Triple-A Rice University Selling $200M of Revenue Bonds Today

DALLAS -Rice University in Houston is coming to market today with a two-tranche issue worth $200 million to fund continued construction of a new research center and two student residences and take out some commercial paper.

The Houston Higher Education Finance Corp. plans to offer $100 million of Series 2008A and $100 million of Series 2008B revenue bonds on behalf of the school. The debt will initially be issued as variable-rate demand bonds that can be converted to weekly rate, commercial-paper rate, dutch-auction rate, or term rate.

Morgan Stanley is senior manager and remarketing agent for the Series 2008A bonds and JPMorgan is senior manager and remarketing agent for the Series 2008B bonds. Ramirez & Co. is co-manager for both series of debt. Vinson & Elkins LLP and Bates and Coleman PC are co-bond counsel.

Proceeds will finance construction of the private university's new collaborative research center, and a utility plant that will serve the center. The 10-story, 480,000-square-foot facility and parking garage are expected to be completed by the end of this year with the center opening in the first quarter of 2009.

Rice will celebrate its centennial in 2012, and has laid out a strategic plan for the second 100 years that includes an increased commitment to research and to "aggressively foster collaborative relationships with other institutions to leverage resources."

Additional debt proceeds will be used for two new residential colleges and off-campus student housing projects. Part of the Series 2008B bonds also will refund about $28.8 million of outstanding commercial paper notes.

Standard & Poor's assigned a AAA rating to the sale, citing the positive financial trends of the university, which had an endowment of $4.7 billion as of June 30, 2007, up 17.5% from the year earlier.

Analysts said Rice "demonstrates stable enrollment, very high student quality, and a very selective demand profile."

Other credit strengths include "consistently balanced operating performance, good revenue diversity and a moderate debt burden," according to analysts.

Moody's Investors Service assigned a Aaa rating to the sale, as well, due to a large and expanding financial resource base, a strong student-market position, consistently favorable operating performance, and good liquidity.

Analysts said the university's unrestricted resources increased 74% the past five years to $3.8 billion. About half of Rice's research revenue comes from the federal government, with 35% of total grant and contract revenue from the National Science Foundation, according to analysts.

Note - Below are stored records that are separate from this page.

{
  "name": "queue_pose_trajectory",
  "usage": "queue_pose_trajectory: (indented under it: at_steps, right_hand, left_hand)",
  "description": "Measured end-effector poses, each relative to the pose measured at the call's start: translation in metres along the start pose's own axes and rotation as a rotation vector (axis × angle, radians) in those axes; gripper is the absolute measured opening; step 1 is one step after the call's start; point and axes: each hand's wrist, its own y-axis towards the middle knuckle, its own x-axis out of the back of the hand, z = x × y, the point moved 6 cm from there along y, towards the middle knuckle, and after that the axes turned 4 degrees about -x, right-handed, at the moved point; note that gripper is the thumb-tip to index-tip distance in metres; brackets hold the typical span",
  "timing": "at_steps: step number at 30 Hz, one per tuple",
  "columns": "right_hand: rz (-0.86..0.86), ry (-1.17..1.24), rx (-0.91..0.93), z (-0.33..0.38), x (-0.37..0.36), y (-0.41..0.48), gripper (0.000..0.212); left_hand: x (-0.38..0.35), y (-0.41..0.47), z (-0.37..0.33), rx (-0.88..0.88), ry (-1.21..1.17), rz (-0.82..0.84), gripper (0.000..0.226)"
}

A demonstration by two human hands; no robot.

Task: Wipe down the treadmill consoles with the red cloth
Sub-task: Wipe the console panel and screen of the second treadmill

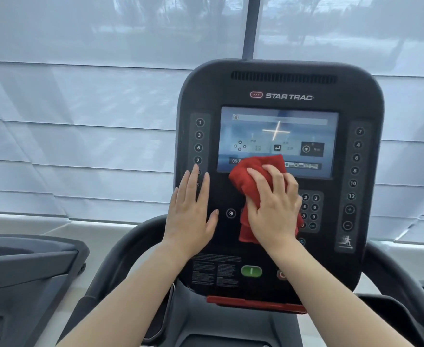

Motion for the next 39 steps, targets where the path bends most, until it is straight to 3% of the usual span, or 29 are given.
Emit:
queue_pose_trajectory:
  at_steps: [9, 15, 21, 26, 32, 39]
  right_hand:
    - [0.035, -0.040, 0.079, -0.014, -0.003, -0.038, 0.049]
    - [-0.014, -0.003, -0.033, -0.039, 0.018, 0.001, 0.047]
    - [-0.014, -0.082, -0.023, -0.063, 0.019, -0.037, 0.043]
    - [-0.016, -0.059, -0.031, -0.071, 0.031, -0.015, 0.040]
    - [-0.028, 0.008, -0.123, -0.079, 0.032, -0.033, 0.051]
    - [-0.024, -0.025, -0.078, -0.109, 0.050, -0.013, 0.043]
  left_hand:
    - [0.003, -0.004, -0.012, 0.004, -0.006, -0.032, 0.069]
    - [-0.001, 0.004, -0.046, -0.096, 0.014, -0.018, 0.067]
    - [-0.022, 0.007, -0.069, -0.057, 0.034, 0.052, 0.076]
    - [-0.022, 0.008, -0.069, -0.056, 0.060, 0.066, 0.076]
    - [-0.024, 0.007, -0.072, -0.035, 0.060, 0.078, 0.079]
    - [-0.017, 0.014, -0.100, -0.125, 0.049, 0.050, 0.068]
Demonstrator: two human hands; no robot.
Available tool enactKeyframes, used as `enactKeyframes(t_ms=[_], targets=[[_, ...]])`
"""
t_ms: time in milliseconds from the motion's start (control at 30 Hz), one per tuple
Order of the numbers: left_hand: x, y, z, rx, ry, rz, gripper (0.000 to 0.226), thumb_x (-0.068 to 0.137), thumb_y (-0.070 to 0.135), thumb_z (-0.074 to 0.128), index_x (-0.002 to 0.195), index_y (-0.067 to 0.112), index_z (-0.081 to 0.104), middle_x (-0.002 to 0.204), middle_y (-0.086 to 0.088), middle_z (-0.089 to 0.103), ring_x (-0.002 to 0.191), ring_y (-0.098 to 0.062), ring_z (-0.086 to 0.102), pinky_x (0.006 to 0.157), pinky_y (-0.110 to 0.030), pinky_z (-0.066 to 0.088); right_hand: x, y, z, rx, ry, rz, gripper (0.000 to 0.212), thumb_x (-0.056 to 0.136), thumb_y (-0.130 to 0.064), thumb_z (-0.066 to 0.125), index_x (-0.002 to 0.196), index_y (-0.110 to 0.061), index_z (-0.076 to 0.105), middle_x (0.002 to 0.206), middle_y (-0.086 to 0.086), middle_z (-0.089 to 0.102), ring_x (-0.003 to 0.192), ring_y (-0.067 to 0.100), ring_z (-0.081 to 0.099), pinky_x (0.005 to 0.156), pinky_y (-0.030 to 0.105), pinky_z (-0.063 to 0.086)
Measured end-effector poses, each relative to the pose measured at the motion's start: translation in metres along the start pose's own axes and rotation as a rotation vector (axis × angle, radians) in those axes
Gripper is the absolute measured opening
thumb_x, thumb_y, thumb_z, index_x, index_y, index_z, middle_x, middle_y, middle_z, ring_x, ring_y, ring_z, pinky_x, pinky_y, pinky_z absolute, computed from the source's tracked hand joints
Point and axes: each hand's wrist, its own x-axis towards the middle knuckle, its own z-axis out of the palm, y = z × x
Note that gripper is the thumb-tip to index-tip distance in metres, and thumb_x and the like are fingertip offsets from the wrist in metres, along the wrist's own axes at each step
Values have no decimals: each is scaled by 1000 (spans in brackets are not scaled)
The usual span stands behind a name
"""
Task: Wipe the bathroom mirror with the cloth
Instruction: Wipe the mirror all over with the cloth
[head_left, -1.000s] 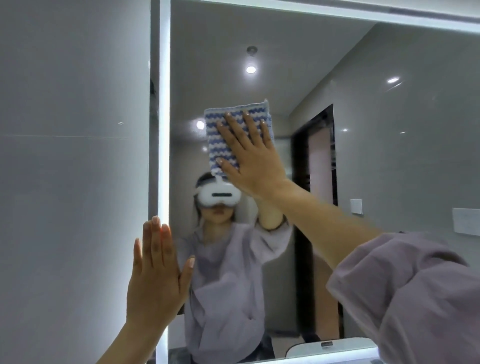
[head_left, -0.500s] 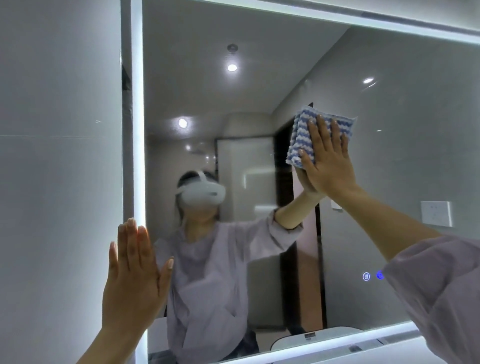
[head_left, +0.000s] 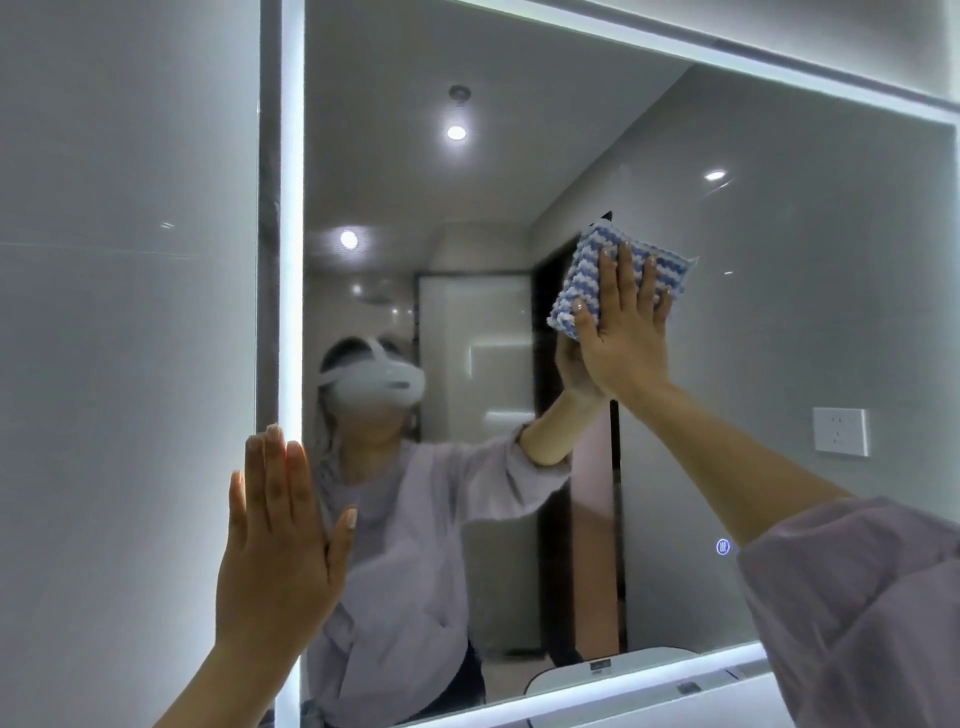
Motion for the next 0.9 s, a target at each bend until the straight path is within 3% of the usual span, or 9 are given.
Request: enactKeyframes(t_ms=[267, 400, 533, 667, 767, 900], targets=[[1, -2, 0, -23, -8, 18, 80, 96, 50, 24, 148, -11, 13, 158, -29, 6, 146, -44, 8, 113, -59, 24, -55, -100, 16, -20, -66, -245, 70, 97, -51, 23, 154, -18, -1, 162, 7, -6, 147, 33, -12, 118, 55, -4], [0, -1, -5, -4, -50, 29, 81, 96, 50, 24, 148, -10, 10, 157, -30, 5, 146, -45, 8, 111, -60, 22, -85, -124, 22, -19, -98, -372, 68, 97, -53, 22, 152, -22, -4, 162, 2, -7, 148, 27, -13, 119, 49, -7], [0, 1, -13, 71, -90, 19, 82, 93, 46, 31, 146, -15, 14, 155, -35, 8, 144, -49, 10, 109, -63, 24, -80, -115, 20, -13, -134, -405, 71, 98, -54, 31, 152, -23, -2, 162, 0, -8, 147, 23, -17, 119, 42, -13], [1, 5, -24, 152, -181, 0, 82, 92, 45, 31, 143, -18, 18, 151, -39, 10, 142, -53, 13, 108, -64, 24, -73, -98, 17, -49, -141, -480, 68, 98, -54, 34, 151, -27, 1, 161, -5, -3, 148, 22, -11, 120, 41, -11], [1, 11, -30, 228, -179, -4, 80, 92, 42, 33, 140, -21, 21, 149, -42, 14, 139, -56, 16, 108, -67, 25, -62, -67, 12, -53, -129, -504, 68, 98, -53, 34, 150, -29, -3, 158, -8, -8, 149, 23, -9, 120, 43, -8], [5, 23, -42, 227, -198, -40, 82, 91, 45, 29, 139, -21, 26, 148, -41, 21, 137, -56, 24, 109, -65, 25, -48, -11, 3, -59, -116, -448, 67, 99, -53, 32, 152, -28, 0, 162, -4, -1, 149, 24, -8, 120, 43, -8]])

Moody's said slow growth in federal research funding may hamper the university's plans to expand its research enterprise.

"While research funding in general and federal revenue specifically have grown at Rice in recent years, a slight reduction in revenue through the first three quarters of 2008 may reflect the slower growth occurring in federal research funding," Moody's analysts said. "Without tenant agreements in place for the [collaborative research center], the full financial impact of the facility on Rice is not clear."

Analysts said officials plan to issue another $130 million of debt over the next two years, concluding the $600 million of debt funding included in the university's capital-improvement plan outlined in 2005.

The highly competitive university, which accepts about 25% of freshman applicants, seeks to grow undergraduate enrollment to 3,800 students, analysts said.

Rice's enrollment has climbed steadily this decade to about 5,145 full-time equivalent students currently, including about 3,000 full-time undergraduate students.